## WHAT TO DO
Restate word for word the lines that run from the one containing "for the orange" to the last line of the data, both ends included.

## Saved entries
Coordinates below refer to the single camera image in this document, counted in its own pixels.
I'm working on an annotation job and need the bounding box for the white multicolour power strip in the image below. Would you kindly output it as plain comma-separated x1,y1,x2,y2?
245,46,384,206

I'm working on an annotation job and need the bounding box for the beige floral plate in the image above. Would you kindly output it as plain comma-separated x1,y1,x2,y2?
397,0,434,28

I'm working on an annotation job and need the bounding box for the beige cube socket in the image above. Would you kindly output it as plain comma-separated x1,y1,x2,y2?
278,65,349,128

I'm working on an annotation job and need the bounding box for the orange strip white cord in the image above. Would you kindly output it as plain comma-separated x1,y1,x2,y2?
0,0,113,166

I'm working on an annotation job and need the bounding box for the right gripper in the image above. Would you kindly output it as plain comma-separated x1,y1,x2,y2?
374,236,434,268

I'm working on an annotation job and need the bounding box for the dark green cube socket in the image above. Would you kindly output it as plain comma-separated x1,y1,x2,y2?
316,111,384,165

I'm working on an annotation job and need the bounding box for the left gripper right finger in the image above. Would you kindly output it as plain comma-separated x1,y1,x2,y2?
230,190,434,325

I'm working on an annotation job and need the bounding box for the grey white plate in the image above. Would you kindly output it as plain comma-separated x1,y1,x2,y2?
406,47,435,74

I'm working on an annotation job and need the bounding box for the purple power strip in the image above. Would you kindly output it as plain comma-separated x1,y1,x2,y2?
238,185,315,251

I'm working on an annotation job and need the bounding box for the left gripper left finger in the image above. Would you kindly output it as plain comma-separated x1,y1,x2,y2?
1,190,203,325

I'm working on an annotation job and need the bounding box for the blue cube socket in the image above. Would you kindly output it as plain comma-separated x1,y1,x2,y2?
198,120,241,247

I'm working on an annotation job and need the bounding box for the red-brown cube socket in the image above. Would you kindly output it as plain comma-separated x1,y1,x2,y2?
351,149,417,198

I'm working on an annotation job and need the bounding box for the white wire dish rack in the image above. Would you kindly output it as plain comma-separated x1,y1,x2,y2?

## ANSWER SECTION
I'm working on an annotation job and need the bounding box for the orange strip white cord in the image above. Would you kindly output it as plain comma-separated x1,y1,x2,y2?
0,0,113,166

I'm working on an annotation job and need the bounding box for the right gripper in the image above. Would you kindly output it as plain comma-separated x1,y1,x2,y2?
374,236,434,268

I'm working on an annotation job and need the bounding box for the dark green cube socket in the image above. Would you kindly output it as plain comma-separated x1,y1,x2,y2?
316,111,384,165

I'm working on an annotation job and need the bounding box for the left gripper right finger in the image above. Would you kindly output it as plain comma-separated x1,y1,x2,y2?
230,190,434,325

I'm working on an annotation job and need the bounding box for the grey white plate in the image above. Would you kindly output it as plain comma-separated x1,y1,x2,y2?
406,47,435,74

I'm working on an annotation job and need the bounding box for the purple power strip in the image above. Would you kindly output it as plain comma-separated x1,y1,x2,y2?
238,185,315,251

I'm working on an annotation job and need the bounding box for the left gripper left finger in the image above. Would you kindly output it as plain comma-separated x1,y1,x2,y2?
1,190,203,325

I'm working on an annotation job and need the bounding box for the blue cube socket in the image above. Would you kindly output it as plain comma-separated x1,y1,x2,y2?
198,120,241,247

I'm working on an annotation job and need the bounding box for the red-brown cube socket in the image above. Would you kindly output it as plain comma-separated x1,y1,x2,y2?
351,149,417,198

I'm working on an annotation job and need the bounding box for the white wire dish rack in the image above. Would you kindly output it as plain comma-separated x1,y1,x2,y2?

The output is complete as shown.